Special classes and extended vs normal classification

Special classes and extended vs normal classification

Some classes are heavily used by the system for its own internal jobs. There was no point in developing two separated classification systems, one for humans and one for the engine, because basically they do the same thing, only with a different meaning.

When the system assigns a given linguistic content to the "English" class object, it means that it is expressed in English. Yet a Hindi native speaker may classify (in Hindi) the profile "Saxon genitive" with the very same "English" class object, because it is related to the English language. And he/she may do it while remaining totally immerse in the Hindi linguistic phase.

Both uses are obviously correct, and it is important that the system can tell the difference between the two. In this case we could use the fact that only a multimedia_text object is classified as linguistically dependant, while whatever is said of a profile is obviously a "normal human classification", yet there are more subtle logical traps ahead.
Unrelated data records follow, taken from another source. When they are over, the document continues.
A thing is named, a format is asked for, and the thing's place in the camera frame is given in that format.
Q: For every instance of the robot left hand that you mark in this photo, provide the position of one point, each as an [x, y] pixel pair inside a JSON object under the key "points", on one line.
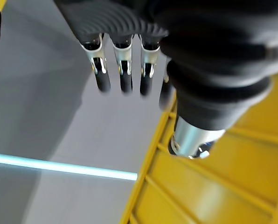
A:
{"points": [[199, 46]]}

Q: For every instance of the yellow shelf board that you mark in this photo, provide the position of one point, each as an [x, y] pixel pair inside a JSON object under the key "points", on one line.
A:
{"points": [[199, 186]]}

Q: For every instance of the ceiling light strip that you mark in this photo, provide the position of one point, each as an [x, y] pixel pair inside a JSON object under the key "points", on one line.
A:
{"points": [[59, 166]]}

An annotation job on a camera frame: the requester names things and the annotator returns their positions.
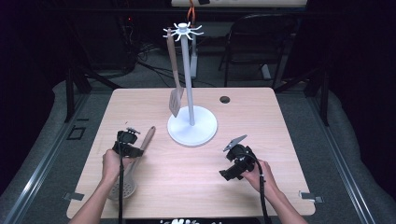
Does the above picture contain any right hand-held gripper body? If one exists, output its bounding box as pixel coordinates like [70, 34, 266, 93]
[222, 133, 258, 174]

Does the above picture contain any black metal stand frame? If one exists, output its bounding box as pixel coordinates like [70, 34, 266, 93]
[274, 62, 331, 127]
[64, 60, 122, 123]

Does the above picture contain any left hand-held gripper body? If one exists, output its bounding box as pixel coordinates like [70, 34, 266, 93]
[112, 126, 141, 157]

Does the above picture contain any person's right hand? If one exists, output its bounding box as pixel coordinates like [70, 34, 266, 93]
[242, 159, 279, 197]

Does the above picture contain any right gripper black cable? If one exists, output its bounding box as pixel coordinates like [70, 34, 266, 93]
[236, 152, 272, 224]

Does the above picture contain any orange strap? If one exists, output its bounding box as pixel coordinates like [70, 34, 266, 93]
[186, 0, 196, 24]

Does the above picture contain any black board with white print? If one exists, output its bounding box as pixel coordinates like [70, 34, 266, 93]
[124, 217, 262, 224]

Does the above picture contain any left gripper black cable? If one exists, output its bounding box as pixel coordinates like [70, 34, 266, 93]
[117, 141, 125, 224]

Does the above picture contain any beige slotted turner brown handle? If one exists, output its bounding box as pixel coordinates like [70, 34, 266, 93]
[166, 28, 185, 119]

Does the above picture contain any black folding chair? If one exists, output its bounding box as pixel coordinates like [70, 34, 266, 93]
[219, 13, 298, 90]

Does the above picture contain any aluminium floor rail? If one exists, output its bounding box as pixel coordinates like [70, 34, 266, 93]
[0, 92, 92, 224]
[306, 92, 379, 224]

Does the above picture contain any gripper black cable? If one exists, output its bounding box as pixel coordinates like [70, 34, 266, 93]
[117, 141, 125, 224]
[236, 152, 272, 224]

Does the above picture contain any white utensil rack with hooks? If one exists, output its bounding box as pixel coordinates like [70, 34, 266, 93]
[163, 21, 219, 147]

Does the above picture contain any beige skimmer with brown handle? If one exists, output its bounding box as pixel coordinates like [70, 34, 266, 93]
[106, 125, 157, 201]

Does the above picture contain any grey metal table bracket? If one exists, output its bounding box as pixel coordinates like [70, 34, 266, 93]
[63, 191, 85, 202]
[298, 190, 325, 203]

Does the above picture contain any person's left hand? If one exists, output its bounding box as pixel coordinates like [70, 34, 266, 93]
[102, 148, 134, 185]

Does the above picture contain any white tube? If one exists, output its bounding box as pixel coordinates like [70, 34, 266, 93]
[261, 63, 273, 80]

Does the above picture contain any bundle of black floor cables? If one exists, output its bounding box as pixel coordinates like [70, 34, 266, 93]
[136, 43, 219, 90]

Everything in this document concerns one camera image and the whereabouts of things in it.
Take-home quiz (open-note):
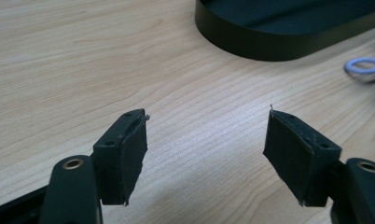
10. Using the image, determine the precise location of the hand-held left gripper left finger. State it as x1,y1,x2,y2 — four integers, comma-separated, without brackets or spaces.
92,108,151,207

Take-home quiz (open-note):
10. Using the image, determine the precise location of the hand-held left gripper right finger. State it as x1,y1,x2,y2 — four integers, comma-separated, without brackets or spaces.
262,105,342,207

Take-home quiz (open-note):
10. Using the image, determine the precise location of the blue and white loop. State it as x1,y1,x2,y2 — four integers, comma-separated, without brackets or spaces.
343,56,375,84

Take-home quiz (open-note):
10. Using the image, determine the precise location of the black hook rack with tray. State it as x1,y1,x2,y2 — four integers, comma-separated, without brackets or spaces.
194,0,375,63

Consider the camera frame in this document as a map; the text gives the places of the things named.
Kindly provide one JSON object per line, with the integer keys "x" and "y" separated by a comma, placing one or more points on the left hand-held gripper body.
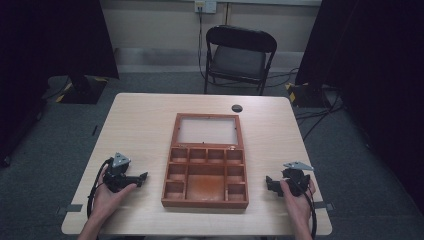
{"x": 117, "y": 176}

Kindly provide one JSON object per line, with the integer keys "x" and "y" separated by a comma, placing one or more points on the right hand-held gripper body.
{"x": 296, "y": 180}

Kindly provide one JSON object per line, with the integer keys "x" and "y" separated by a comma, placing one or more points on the person's left hand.
{"x": 106, "y": 200}

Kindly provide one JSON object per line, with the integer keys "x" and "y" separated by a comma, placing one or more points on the person's right hand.
{"x": 296, "y": 206}

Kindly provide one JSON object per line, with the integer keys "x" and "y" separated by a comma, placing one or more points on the grey tape strip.
{"x": 70, "y": 208}
{"x": 325, "y": 205}

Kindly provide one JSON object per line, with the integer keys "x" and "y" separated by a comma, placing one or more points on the wooden compartment box with lid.
{"x": 205, "y": 186}

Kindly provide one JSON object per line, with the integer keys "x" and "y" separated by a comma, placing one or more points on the black stand base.
{"x": 83, "y": 91}
{"x": 306, "y": 95}

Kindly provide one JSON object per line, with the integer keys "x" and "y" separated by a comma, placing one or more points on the black folding chair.
{"x": 238, "y": 60}

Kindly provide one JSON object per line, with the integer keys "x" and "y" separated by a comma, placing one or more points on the black curtain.
{"x": 373, "y": 50}
{"x": 50, "y": 36}

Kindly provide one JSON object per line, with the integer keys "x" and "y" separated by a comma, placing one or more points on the white wall outlet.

All object objects in the OWm2 storage engine bear license information. Most of them simply say they are not subject to copyright, yet potentially all are. So what happens when you assign a given profile to the class object "CC-BY"? Are you saying that this profile is related to this particular license, or are you rather stating licensing information proper?

You cannot tell, unless you state clearly which classification activity was made for what. So any time the system records the assignment of an object to a given class object, it also states whether it is doing so for its own internal purposes or as a result of human interaction. In the API you'll find the internal purposes named as "extended" vs "normal" (human) classification.

By all practical means we maintain in the system two parallel classificatory layers. One is service oriented, and it classifies objects by language, script, licensing information, file format and source, the other is the free associative machine by means of which a human user may state that "this is related to that". Once again, both layers share exactly the same software.

Special class objects are created for system's sake only, as they include the data needed by the system to perform special internal operations. They are made by wrapping a normal class object into a larger container, that is basically used only by the system. Users still see them and use them as ordinary class objects.

In particular, two special classes map the "legal input" for all linguistic content in the system. They do so by building a table that says what language/script coupling are allowed. There is indeed no point in storing English content in Cyrillic transliteration, but Serbian, for example, must map the possibility of both Serbian/Latin and Serbian/Cyrillic. Japanese has up to 4 possible variants and they must be kept well ordered and identifiable from each other.

When reading the API documentation you'll never see expressions like "Language" or "Script", though. This happens because the system is ready to accept non-human languages, too. We are not speaking about Martians Invaders, obviously, but rather about software.

There are a number of protocols that allow representing mathematical expressions, molecular 3D rendering etc. Calling these "languages" or "scripts" would have been (at the very best) improper, so we decided to use more generic labels. This is the reason why in the API you meet

  1. Communicative systems (which include human languages and rendering software)
  2. Mediums (which are scripts and protocol versions for software)

So now the circle is closed, and we finally came to see how a multimedia_text object knows in which language it is expressed.